### Your assignment:
Everything from the line containing "Trace the outline of every instance of the pink" through the last line of the data below should be set down exactly, and nothing else.

### Provided data:
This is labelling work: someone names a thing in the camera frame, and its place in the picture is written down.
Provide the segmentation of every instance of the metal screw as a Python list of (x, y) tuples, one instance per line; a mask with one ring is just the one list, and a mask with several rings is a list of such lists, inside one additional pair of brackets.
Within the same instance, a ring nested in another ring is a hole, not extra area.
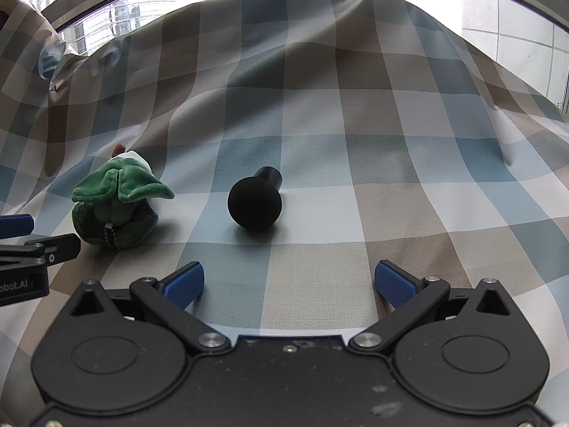
[(219, 332), (206, 332), (201, 334), (197, 341), (202, 347), (217, 348), (227, 341), (227, 337)]
[(354, 343), (358, 347), (372, 348), (381, 343), (381, 337), (373, 332), (362, 332), (354, 337)]

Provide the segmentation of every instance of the plush ear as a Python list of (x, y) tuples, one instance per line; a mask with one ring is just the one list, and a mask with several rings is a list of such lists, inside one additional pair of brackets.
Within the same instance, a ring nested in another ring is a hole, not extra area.
[(99, 168), (79, 181), (71, 194), (73, 202), (100, 202), (109, 199), (117, 190), (118, 169)]
[(118, 199), (121, 202), (136, 202), (153, 197), (173, 199), (174, 193), (142, 167), (126, 165), (121, 168), (118, 175)]

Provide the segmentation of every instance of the green plush toy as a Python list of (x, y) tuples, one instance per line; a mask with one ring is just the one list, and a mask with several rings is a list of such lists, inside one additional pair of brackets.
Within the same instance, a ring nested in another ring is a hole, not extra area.
[(140, 244), (156, 227), (158, 215), (149, 199), (173, 199), (174, 193), (136, 152), (115, 154), (75, 186), (71, 215), (85, 242), (119, 250)]

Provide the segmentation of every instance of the black ball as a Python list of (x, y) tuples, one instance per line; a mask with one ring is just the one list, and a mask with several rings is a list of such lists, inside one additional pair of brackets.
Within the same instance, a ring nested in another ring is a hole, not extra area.
[(271, 226), (282, 210), (281, 195), (266, 180), (256, 176), (235, 183), (227, 198), (229, 214), (239, 225), (251, 231)]

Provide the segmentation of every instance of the glass window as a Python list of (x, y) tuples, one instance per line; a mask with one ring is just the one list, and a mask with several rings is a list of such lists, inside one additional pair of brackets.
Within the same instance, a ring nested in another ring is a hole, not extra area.
[(511, 0), (407, 0), (462, 36), (558, 107), (569, 72), (569, 35)]
[(197, 1), (203, 0), (118, 0), (65, 29), (62, 36), (78, 53), (90, 54), (113, 37)]

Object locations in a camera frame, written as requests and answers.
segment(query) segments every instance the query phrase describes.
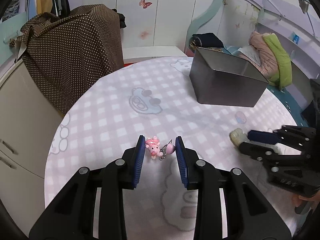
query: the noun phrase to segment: white cabinet
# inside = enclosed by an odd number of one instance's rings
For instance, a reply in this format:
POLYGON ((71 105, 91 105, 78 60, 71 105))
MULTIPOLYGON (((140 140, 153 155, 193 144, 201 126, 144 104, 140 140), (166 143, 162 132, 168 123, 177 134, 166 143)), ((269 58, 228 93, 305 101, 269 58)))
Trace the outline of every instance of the white cabinet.
POLYGON ((38 89, 22 61, 0 81, 0 102, 0 150, 44 178, 50 145, 62 116, 38 89))
POLYGON ((14 222, 28 236, 44 211, 44 179, 0 151, 0 198, 14 222))

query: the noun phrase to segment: cabinet handle
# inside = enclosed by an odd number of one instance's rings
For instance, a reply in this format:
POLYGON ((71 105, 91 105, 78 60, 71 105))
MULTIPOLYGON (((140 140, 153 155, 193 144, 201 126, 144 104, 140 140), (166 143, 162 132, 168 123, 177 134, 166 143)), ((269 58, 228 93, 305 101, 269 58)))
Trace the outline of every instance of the cabinet handle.
POLYGON ((14 150, 2 139, 0 139, 0 143, 2 143, 12 154, 14 153, 14 150))
POLYGON ((2 161, 5 165, 10 167, 11 169, 13 169, 12 165, 10 163, 8 163, 6 160, 4 160, 3 158, 0 157, 0 161, 2 161))

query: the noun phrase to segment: green blanket
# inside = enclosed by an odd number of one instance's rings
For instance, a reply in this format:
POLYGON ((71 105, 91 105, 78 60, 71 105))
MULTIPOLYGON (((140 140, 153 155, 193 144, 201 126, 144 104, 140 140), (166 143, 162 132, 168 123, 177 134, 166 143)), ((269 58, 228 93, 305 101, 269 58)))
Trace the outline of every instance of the green blanket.
POLYGON ((291 69, 291 60, 288 53, 281 46, 281 43, 278 37, 273 33, 270 35, 263 36, 263 40, 272 50, 273 54, 276 57, 279 72, 269 78, 269 83, 273 86, 282 88, 289 86, 292 83, 292 69, 291 69))

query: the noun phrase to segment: pink butterfly decal
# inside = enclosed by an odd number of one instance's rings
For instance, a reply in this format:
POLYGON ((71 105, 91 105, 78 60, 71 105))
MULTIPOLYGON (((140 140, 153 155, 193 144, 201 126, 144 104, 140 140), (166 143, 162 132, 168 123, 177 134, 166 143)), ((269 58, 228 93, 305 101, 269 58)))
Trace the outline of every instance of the pink butterfly decal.
POLYGON ((147 32, 147 31, 144 31, 144 32, 142 32, 142 33, 140 34, 140 38, 141 38, 142 40, 145 40, 145 39, 148 37, 148 35, 150 35, 150 33, 147 32))
POLYGON ((148 6, 150 6, 152 3, 151 2, 146 2, 146 0, 141 0, 139 2, 139 6, 143 6, 144 9, 146 9, 148 6))

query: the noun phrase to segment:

### Task response:
Trace the outline of every instance of the pink butterfly decal.
POLYGON ((147 32, 147 31, 144 31, 144 32, 142 32, 142 33, 140 34, 140 38, 141 38, 142 40, 145 40, 145 39, 148 37, 148 35, 150 35, 150 33, 147 32))
POLYGON ((148 6, 150 6, 152 3, 151 2, 146 2, 146 0, 141 0, 139 2, 139 6, 143 6, 144 9, 146 9, 148 6))

query: the noun phrase to segment:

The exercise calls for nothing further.